Given data:
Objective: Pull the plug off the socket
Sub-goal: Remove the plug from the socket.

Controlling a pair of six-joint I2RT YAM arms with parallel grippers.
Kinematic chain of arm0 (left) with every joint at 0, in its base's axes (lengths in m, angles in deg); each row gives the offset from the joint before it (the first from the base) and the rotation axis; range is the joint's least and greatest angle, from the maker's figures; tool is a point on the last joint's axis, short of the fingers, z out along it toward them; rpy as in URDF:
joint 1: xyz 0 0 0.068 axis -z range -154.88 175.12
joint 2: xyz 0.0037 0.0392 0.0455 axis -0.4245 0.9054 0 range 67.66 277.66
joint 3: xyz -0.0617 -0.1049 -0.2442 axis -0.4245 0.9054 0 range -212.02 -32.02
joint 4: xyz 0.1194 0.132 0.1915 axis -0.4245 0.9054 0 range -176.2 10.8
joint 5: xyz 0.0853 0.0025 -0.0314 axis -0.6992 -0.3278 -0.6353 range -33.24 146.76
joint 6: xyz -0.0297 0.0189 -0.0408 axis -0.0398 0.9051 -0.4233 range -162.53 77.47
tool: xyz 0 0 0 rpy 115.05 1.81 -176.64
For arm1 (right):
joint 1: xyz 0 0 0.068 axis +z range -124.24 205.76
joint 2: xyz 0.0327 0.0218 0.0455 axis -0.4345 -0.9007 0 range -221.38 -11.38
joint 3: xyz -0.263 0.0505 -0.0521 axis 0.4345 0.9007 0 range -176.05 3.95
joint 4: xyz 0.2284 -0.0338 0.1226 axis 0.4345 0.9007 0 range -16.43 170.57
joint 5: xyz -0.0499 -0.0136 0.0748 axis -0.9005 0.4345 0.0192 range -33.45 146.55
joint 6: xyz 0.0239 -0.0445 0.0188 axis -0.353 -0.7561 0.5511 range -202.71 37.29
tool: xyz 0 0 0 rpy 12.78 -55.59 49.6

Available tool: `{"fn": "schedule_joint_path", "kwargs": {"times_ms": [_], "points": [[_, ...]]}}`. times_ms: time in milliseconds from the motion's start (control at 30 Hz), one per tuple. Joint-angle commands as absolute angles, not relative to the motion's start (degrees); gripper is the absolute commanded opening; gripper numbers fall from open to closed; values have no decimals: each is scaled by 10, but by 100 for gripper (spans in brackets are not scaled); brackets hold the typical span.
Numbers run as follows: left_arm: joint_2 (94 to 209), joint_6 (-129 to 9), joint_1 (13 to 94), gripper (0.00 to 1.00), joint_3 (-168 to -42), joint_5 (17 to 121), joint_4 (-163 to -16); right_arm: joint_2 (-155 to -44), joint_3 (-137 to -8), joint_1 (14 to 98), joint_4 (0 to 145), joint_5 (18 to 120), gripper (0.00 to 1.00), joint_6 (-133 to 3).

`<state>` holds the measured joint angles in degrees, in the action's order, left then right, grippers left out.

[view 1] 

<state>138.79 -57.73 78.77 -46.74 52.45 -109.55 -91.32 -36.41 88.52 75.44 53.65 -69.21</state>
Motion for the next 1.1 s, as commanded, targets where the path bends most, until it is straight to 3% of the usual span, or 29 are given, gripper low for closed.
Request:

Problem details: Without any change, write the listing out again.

Final answer:
Objective: Pull the plug off the socket
Sub-goal: Remove the plug from the socket.

Controlling a pair of six-joint I2RT YAM arms with parallel grippers.
Kinematic chain of arm0 (left) with every joint at 0, in its base's axes (lengths in m, angles in deg); each row gives the offset from the joint before it (the first from the base) and the rotation axis; range is the joint's least and greatest angle, from the maker's figures; tool is a point on the last joint's axis, short of the fingers, z out along it toward them; rpy as in URDF:
joint 1: xyz 0 0 0.068 axis -z range -154.88 175.12
joint 2: xyz 0.0037 0.0392 0.0455 axis -0.4245 0.9054 0 range 67.66 277.66
joint 3: xyz -0.0617 -0.1049 -0.2442 axis -0.4245 0.9054 0 range -212.02 -32.02
joint 4: xyz 0.1194 0.132 0.1915 axis -0.4245 0.9054 0 range -176.2 10.8
joint 5: xyz 0.0853 0.0025 -0.0314 axis -0.6992 -0.3278 -0.6353 range -33.24 146.76
joint 6: xyz -0.0297 0.0189 -0.0408 axis -0.0398 0.9051 -0.4233 range -162.53 77.47
tool: xyz 0 0 0 rpy 115.05 1.81 -176.64
For arm1 (right):
joint 1: xyz 0 0 0.068 axis +z range -124.24 205.76
joint 2: xyz 0.0327 0.0218 0.0455 axis -0.4345 -0.9007 0 range -221.38 -11.38
joint 3: xyz -0.263 0.0505 -0.0521 axis 0.4345 0.9007 0 range -176.05 3.95
joint 4: xyz 0.2284 -0.0338 0.1226 axis 0.4345 0.9007 0 range -16.43 170.57
joint 5: xyz -0.0499 -0.0136 0.0748 axis -0.9005 0.4345 0.0192 range -33.45 146.55
joint 6: xyz 0.0239 -0.0445 0.0188 axis -0.353 -0.7561 0.5511 range -202.71 37.29
tool: xyz 0 0 0 rpy 12.78 -55.59 49.6

Available tool: `{"fn": "schedule_joint_path", "kwargs": {"times_ms": [_], "points": [[_, ...]]}}`. times_ms: time in milliseconds from the motion's start (control at 30 Hz), one per tuple. Joint-angle commands as absolute angles, not relative to the motion's start (degrees); gripper is the absolute commanded opening; gripper numbers fall from open to closed; values have no decimals: each is scaled by 10, but by 100 for gripper (spans in brackets are not scaled); brackets hold the typical span.
Numbers run as follows: left_arm: joint_2 (94 to 209), joint_6 (-129 to 9), joint_1 (13 to 94), gripper (0.00 to 1.00), joint_3 (-168 to -42), joint_5 (17 to 121), joint_4 (-163 to -16); right_arm: joint_2 (-155 to -44), joint_3 (-137 to -8), joint_1 (14 to 98), joint_4 (0 to 145), joint_5 (18 to 120), gripper (0.00 to 1.00), joint_6 (-133 to 3).

`<state>` holds the measured joint angles in degrees, in the action's order, left then right, grippers left out.

[view 1] 

<state>138.79 -57.73 78.77 -46.74 52.45 -109.55 -91.32 -36.41 88.52 75.44 53.65 -69.21</state>
Motion for the next 1.1 s, as commanded, targets where the path bends most, until it is straight to 3% of the usual span, or 29 are given, gripper low for closed.
Request:

With that, the output is done.